As it presents, this bridle and bit were discovered some thirty years ago at a flea market in Messena, a town in upper state New York.  That such a piece identified to a southern state’s militia, or the Confederacy in general, was found in a far northern state is not particularly unusual. I know of several identified Confederate saddles which were found in similar circumstances, the result of these special pieces being recovered as trophies of war from such battlefields as Antietam and Gettysburg and sent home where they lay protected in family estates all these years.  The majority of horse equipment which remained in the hands of the Confederate forces for the duration of the war, and made it home with the returning veterans, was prone to be used to destruction in the crushing financial conditions of the South following the war, and simply did not survive.  Most of the post war South lacked the luxury of a lifestyle which allowed for keepsakes and maintaining collectibles.  Since being acquired at the New York flea market, this piece has been in the hands of two subsequent collectors before I acquired it, making for a clear chain of province since entering the collector’s market.   

The South Carolina state emblem, the Palmetto Palm, is boldly featured in relief on both of the brass plated bridle ornaments, enhanced by hand stamped and chased details.  The ornaments feature the Palmetto Palm tree with the date “1776” on the root base of the tree – the same date of the state’s origin which appears on the South Carolina State Seal.   

The Palmetto Palm (sabal palmetto) has long been the iconic emblem for the state of South Carolina.  The first appearance in conjunction with the state dates to the American Revolutionary War in commemoration of the use of the Palmetto Palm trunks which were reportedly used to build a fort on Sullivan’s Island, located at the mouth of Charleston Harbor, in defense against an attack by a British fleet on June 28, 1776.  In spite of heavy shelling from the British Men of War, the cannon fire had no effect on the sand filled palmetto log walls.  The South Carolinians held the fort and withstood the British invasion, and to commemorate this victory, the Palmetto Palm was added to the state’s flag, and it was incorporated into the state seal created in 1777.  South Carolina embraced the Palmetto Palm to the extent that it has become known as the “Palmetto State” and it is not surprising that incorporating the palm into the insignia of their militia predated the American Civil War.    

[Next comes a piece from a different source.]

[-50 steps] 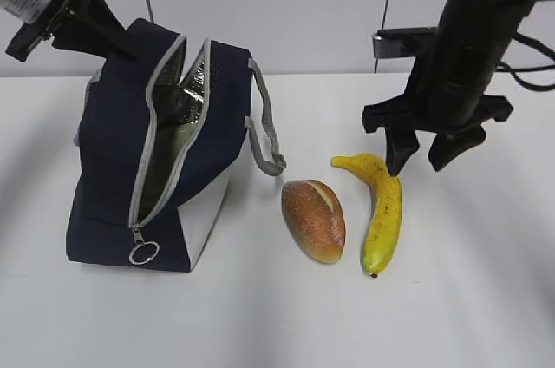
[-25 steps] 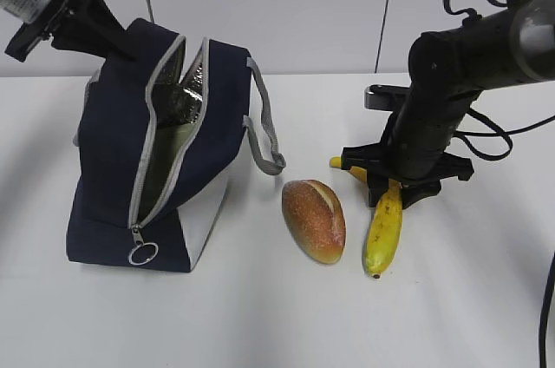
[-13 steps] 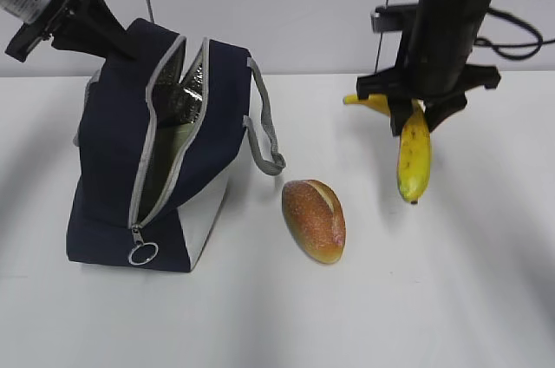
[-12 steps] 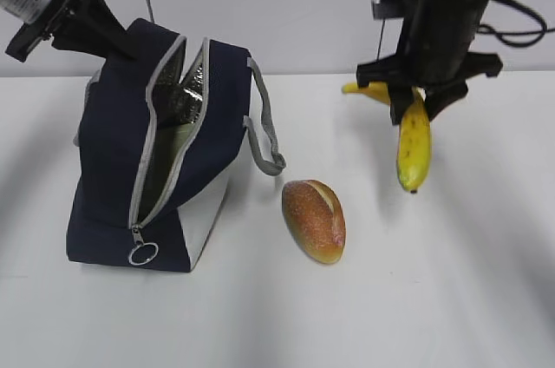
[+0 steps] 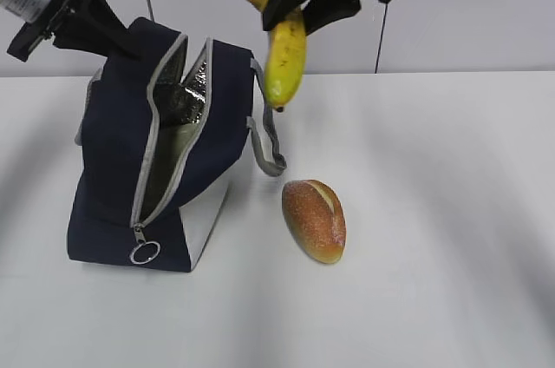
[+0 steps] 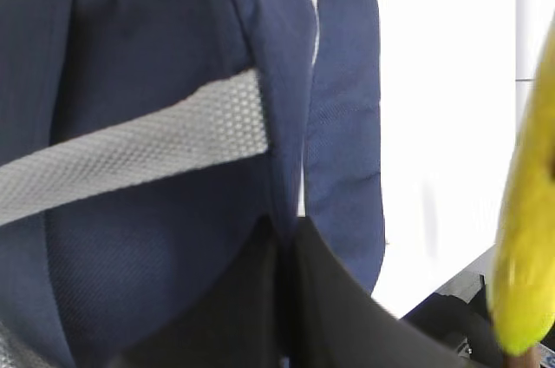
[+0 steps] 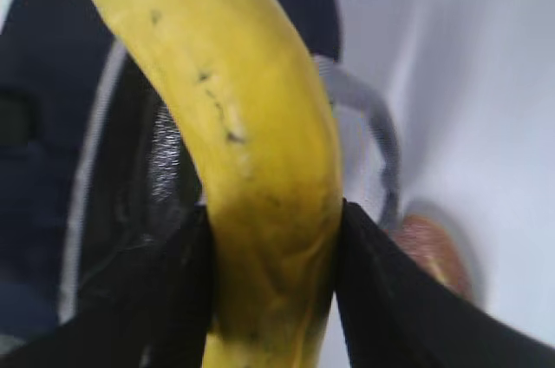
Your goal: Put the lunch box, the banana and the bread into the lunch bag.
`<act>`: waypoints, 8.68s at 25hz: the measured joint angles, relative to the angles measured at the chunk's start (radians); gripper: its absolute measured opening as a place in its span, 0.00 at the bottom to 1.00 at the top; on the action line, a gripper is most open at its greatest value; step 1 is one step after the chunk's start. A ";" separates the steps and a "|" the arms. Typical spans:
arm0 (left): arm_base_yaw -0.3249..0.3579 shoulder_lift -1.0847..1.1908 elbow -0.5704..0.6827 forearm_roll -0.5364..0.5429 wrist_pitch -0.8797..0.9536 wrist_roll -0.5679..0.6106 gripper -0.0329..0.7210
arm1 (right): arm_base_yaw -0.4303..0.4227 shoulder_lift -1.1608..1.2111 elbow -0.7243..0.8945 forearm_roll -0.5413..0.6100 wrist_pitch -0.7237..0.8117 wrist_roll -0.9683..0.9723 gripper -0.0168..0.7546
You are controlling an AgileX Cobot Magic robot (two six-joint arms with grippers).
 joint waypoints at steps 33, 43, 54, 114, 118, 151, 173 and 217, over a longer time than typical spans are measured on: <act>0.000 0.000 0.000 -0.026 -0.001 0.000 0.04 | 0.119 0.234 -0.085 0.123 -0.110 -0.047 0.69; 0.000 0.000 0.000 -0.026 -0.001 0.000 0.04 | 0.114 0.224 -0.339 -0.178 0.097 -0.053 0.73; 0.000 0.000 0.000 -0.026 -0.001 0.000 0.04 | 0.114 0.012 -0.085 -0.309 0.107 -0.057 0.73; 0.000 0.000 0.000 -0.027 0.000 0.030 0.04 | 0.059 -0.205 0.509 -0.377 -0.140 -0.086 0.56; 0.000 0.000 0.000 -0.029 0.000 0.030 0.04 | 0.059 -0.224 0.378 -0.234 -0.137 -0.088 0.56; 0.000 0.000 0.000 -0.034 0.000 0.030 0.04 | 0.040 0.055 0.141 0.243 -0.133 -0.370 0.73; 0.000 0.000 0.000 -0.034 0.000 0.032 0.04 | -0.029 0.164 0.123 0.244 -0.115 -0.268 0.48; -0.051 0.152 -0.001 -0.346 -0.193 0.149 0.04 | -0.025 0.192 -0.225 -0.051 0.109 -0.200 0.02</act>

From available records, it appears that South Carolina made one of the earliest and most concerted efforts to establish very definitive regulations for her state militia.  Approved by the State Legislature and published in the 1840’s, these regulations included descriptions of the approved horse “furniture” (equipment) down to the extent and colors of ornamental trimming.  Fortunately, this information was captured by Craig Caba in his Historic Southern Saddles.   

The descriptions of approved ornamentation of the horse furniture included several references to the use of the palmetto palm for senior officers’ horse equipment.  The shabraques were described “…For the Commander-in-Chief, and Major Generals … a gold embroidered palmetto, five inches long, in each flank corner.”  Pommel holster covers for the same two senior ranks were to be adorned with “…gold embroidered palmettos, two inches and a half long….”   Saddle mountings for all general officers, and all general, division, and brigade staff officers such as stirrups, buckles and bridle bits were to be of “yellow metal or gilt.” 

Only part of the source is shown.